In addition, the slight displacement of the equipment during the observation process would also cause similar systematic errors. In [30], the error phase caused by the radar center offset and the atmospheric delay was comprehensively considered, and the error phase model was described as follows:

$${\phi }_{sys}={\beta }_0+{\beta }_{1}r+{\beta }_2{r}^2+{\beta }_3\frac{h}{r}+{\beta }_4\cos \theta -{\beta }_5\sin \theta$$

(3)

where $\theta$ is the azimuth angle from the radar phase center to the target.

In the above model, the interferometric phase is unwrapped first. Then regression analysis is used to determine the best estimates of the unknown parameters.

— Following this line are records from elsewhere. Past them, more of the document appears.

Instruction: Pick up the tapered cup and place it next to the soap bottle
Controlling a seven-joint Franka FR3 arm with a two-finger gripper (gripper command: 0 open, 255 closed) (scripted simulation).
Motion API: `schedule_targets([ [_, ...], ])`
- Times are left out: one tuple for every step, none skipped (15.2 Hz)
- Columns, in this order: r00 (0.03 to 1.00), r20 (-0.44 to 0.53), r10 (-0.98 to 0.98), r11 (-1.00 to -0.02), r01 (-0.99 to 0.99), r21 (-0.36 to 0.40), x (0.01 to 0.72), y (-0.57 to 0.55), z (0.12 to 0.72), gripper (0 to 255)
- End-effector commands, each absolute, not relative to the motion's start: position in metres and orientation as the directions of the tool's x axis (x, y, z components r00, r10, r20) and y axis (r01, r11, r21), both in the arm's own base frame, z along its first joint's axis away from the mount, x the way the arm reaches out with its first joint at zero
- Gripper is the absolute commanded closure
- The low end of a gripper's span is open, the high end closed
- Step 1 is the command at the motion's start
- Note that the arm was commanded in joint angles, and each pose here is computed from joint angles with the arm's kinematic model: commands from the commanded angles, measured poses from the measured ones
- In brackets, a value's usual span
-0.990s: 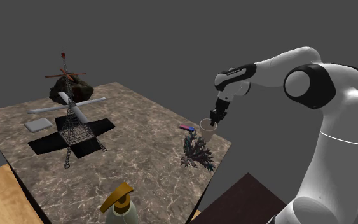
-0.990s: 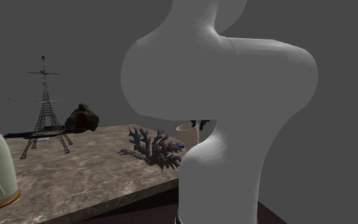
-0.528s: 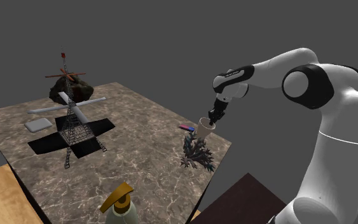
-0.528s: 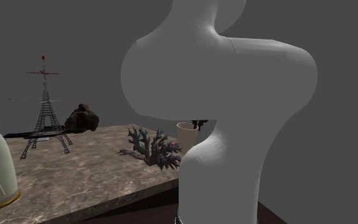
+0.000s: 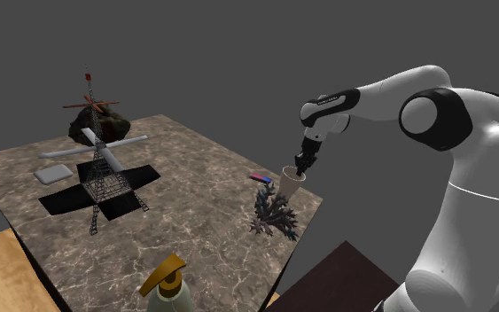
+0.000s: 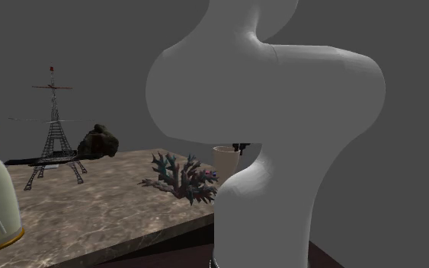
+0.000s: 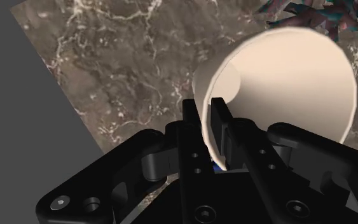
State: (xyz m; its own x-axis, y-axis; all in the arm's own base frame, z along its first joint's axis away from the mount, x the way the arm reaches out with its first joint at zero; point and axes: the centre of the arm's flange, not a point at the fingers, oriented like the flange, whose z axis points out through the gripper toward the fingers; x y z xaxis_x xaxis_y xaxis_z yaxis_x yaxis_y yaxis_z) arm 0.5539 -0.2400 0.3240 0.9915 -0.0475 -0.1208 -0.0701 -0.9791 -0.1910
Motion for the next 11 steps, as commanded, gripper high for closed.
schedule_targets([
  [0.999, -0.034, -0.019, -0.990, -0.024, -0.141, 0.559, -0.260, 0.336, 255],
  [0.999, -0.034, -0.019, -0.990, -0.024, -0.141, 0.559, -0.260, 0.341, 255],
  [0.999, -0.034, -0.019, -0.990, -0.024, -0.141, 0.559, -0.260, 0.346, 255],
  [0.999, -0.034, -0.019, -0.990, -0.024, -0.141, 0.559, -0.260, 0.352, 255],
  [0.999, -0.034, -0.019, -0.990, -0.024, -0.141, 0.559, -0.260, 0.357, 255],
  [0.999, -0.034, -0.019, -0.990, -0.024, -0.141, 0.559, -0.260, 0.362, 255],
  [0.999, -0.034, -0.019, -0.990, -0.024, -0.141, 0.559, -0.260, 0.368, 255],
  [0.999, -0.034, -0.019, -0.990, -0.024, -0.141, 0.559, -0.260, 0.373, 255],
  [0.999, -0.034, -0.019, -0.990, -0.024, -0.141, 0.559, -0.260, 0.378, 255],
  [0.999, -0.034, -0.019, -0.990, -0.024, -0.141, 0.559, -0.260, 0.383, 255],
  [0.999, -0.034, -0.019, -0.990, -0.024, -0.141, 0.559, -0.260, 0.389, 255],
])
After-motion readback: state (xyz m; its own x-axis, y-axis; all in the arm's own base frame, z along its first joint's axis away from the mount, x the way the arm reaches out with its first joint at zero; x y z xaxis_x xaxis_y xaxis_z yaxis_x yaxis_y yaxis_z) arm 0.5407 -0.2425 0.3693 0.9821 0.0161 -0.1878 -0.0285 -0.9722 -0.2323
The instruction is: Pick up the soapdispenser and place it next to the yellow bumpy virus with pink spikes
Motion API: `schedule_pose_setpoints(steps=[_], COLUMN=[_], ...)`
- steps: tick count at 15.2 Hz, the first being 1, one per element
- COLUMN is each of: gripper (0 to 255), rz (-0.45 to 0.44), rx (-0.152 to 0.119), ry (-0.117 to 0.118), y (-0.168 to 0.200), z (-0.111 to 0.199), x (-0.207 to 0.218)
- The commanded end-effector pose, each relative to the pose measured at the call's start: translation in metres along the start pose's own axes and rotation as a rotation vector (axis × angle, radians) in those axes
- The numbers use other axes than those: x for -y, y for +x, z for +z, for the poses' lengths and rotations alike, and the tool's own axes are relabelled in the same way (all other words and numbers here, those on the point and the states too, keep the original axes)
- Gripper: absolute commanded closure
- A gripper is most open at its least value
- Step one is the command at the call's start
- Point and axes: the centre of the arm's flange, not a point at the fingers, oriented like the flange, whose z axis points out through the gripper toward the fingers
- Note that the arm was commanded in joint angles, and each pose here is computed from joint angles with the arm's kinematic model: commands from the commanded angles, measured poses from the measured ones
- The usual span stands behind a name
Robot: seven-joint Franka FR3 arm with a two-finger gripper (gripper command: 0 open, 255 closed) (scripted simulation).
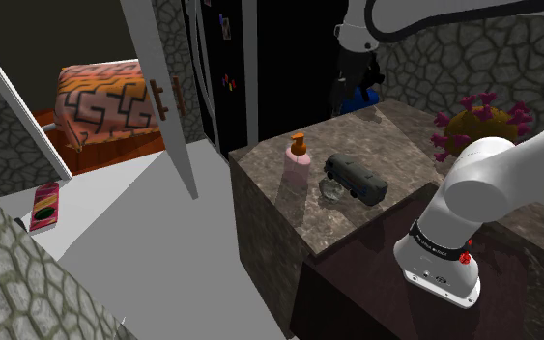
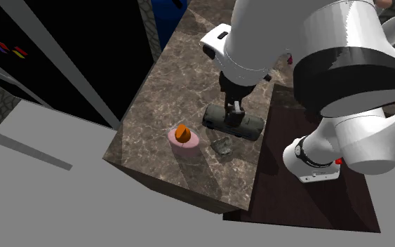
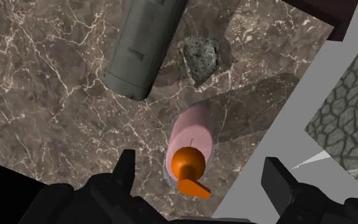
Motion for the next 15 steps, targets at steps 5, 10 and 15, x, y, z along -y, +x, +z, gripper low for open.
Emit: schedule_pose_setpoints(steps=[5,10,15], gripper=[0,0,0], rz=[0.022,0.041,0.058], rx=[0.016,0.03,0.044], ry=[0.045,0.082,0.117], y=[0.03,0.053,0.075], z=[0.077,0.14,0.2], x=[-0.004,-0.003,0.0])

Finally, Equation (1) is used to calculate the systematic error phase. However, phase unwrapping is inefficient and prone to introducing errors. At this point, the unwrapped systematic error phase could be expressed as follows:

$${\Phi }_{sys}={\phi }_{sys}+2k\pi =\mathrm{W}\left\{f\left({\beta }_0,{\beta }_1,{\beta }_2,\dots \right)\right\}$$

(4)

where ${\Phi }_{sys}$ is the unwrapped systematic error phase, $k$ is an unknown integer, and $\mathrm{W}\{·\}$ represents a wrapping operator.

The spatial variation of the systematic error phase is relatively stable. If the two points are close enough to have an equal integer number $k$, a new error phase model could be constructed by using the difference between the wrapped phases of the two points. To ensure computational efficiency and accuracy, we simply used a coherence threshold to filter out the high-coherence points and then used Delaunay triangulation to connect these points.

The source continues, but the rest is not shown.